Chips with SSE4 are now shipping and once we upgrade to VC2008 we get the use of new intrinsic ops (http://blogs.msdn.com/vcblog/archive/2007/10/18/new-intrinsic-support-in-visual-studio-2008.aspx). Of particular note in SSE4 are CRC32 Calculation and certain 128bit string compare ops. Not sure if either would be interested for NSS or JS. Also interesting to note that newer processors are greatly reducing latency of SSE instructions (http://www.hardwaresecrets.com/fullimage.php?image=6762) which can have a big impact on certain ops. Just wanted to get this on the radar for Moz2 and beyond.

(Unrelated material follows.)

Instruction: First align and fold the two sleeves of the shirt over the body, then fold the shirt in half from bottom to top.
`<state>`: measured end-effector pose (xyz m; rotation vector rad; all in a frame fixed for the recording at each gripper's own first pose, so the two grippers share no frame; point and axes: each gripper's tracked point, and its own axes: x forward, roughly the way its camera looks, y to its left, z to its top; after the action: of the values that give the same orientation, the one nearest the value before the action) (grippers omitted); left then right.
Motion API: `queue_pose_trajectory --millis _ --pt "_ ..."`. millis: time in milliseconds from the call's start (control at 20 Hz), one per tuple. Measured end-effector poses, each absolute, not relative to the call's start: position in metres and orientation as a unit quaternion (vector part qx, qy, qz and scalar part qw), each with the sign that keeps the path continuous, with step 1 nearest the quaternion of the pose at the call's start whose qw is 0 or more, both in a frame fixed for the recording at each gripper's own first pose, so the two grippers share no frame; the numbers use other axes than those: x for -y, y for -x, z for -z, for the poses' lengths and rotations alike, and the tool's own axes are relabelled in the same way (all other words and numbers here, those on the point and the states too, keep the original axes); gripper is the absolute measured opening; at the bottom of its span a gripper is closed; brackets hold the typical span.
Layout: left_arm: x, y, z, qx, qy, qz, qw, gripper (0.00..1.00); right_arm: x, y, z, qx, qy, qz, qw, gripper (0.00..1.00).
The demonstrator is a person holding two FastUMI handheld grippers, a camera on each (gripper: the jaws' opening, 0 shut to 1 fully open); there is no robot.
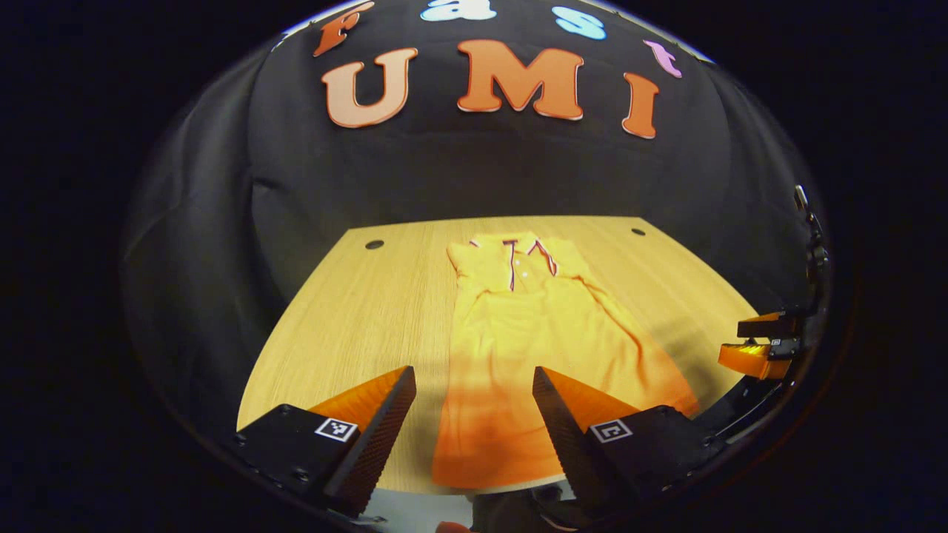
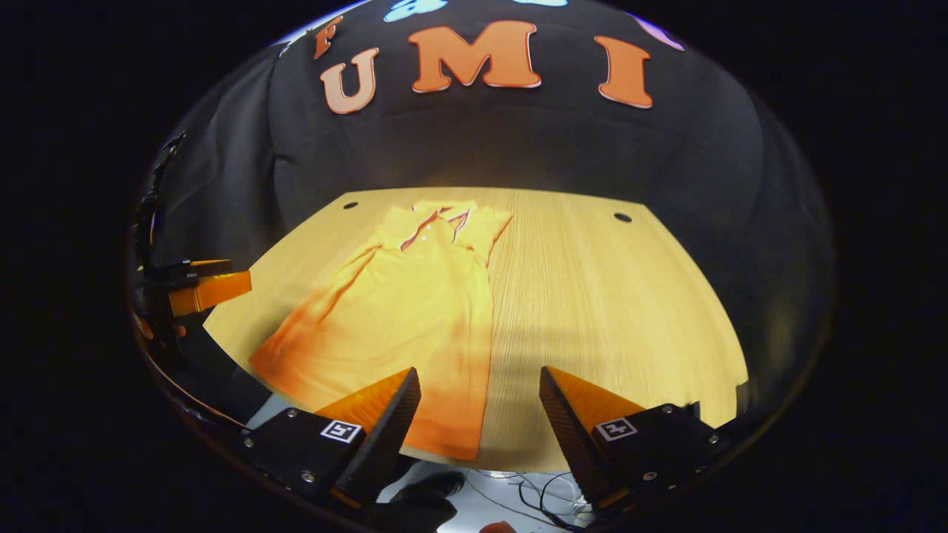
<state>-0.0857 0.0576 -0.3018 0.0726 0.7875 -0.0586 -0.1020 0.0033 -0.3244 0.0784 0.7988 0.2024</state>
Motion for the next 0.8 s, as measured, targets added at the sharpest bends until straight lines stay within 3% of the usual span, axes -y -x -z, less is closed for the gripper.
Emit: queue_pose_trajectory --millis 500,800 --pt "-0.055 0.098 0.346 -0.540 -0.008 0.025 0.841 0.98 -0.033 0.123 0.391 -0.495 -0.060 -0.113 0.859 0.98" --pt "-0.056 0.108 0.370 -0.590 -0.006 0.011 0.807 0.99 -0.047 0.129 0.406 -0.526 -0.058 -0.121 0.840 0.98"
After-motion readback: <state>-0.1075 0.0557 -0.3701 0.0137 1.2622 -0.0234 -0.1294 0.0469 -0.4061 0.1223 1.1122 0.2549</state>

I'd like to make a few comments on the use of SIMD in general so that folks understand the ramifications in using SIMD. The customer base will always have different processors so there has to be a cost/benefit analysis on whether use of SIMD code will hurt or help more. For code involving loops with the same thing done over and over again, it can make sense to have multiple sets of code for different processors as the cost in determining which code set to run is small compared to the performance gain. For small improvements, the cost in picking from multiple instruction sets can match the gains. One way to get the best performance for each processor is to put out separate kits for each processor. Many of the unofficial builders have done this in the past but it is rather exhausting work. But the switching costs between releases is minimized. I think that SSE2 is a comfortable base as the Pentium 4 was released in late 2000 so all recently sold computers should be SSE2-capable. SSE3 doesn't really add much. SSSE3 is useful but it isn't available in any AMD processors and is only available in Core 2 Duo processors. SSE4 will be released in two parts by Intel with some functionality in Penryn and the remainder to be added in Nehalem (late 2008). Penryn will support SSE4.1 but CRC32 support will arrive in SSE4.2 which will be in Nehalem.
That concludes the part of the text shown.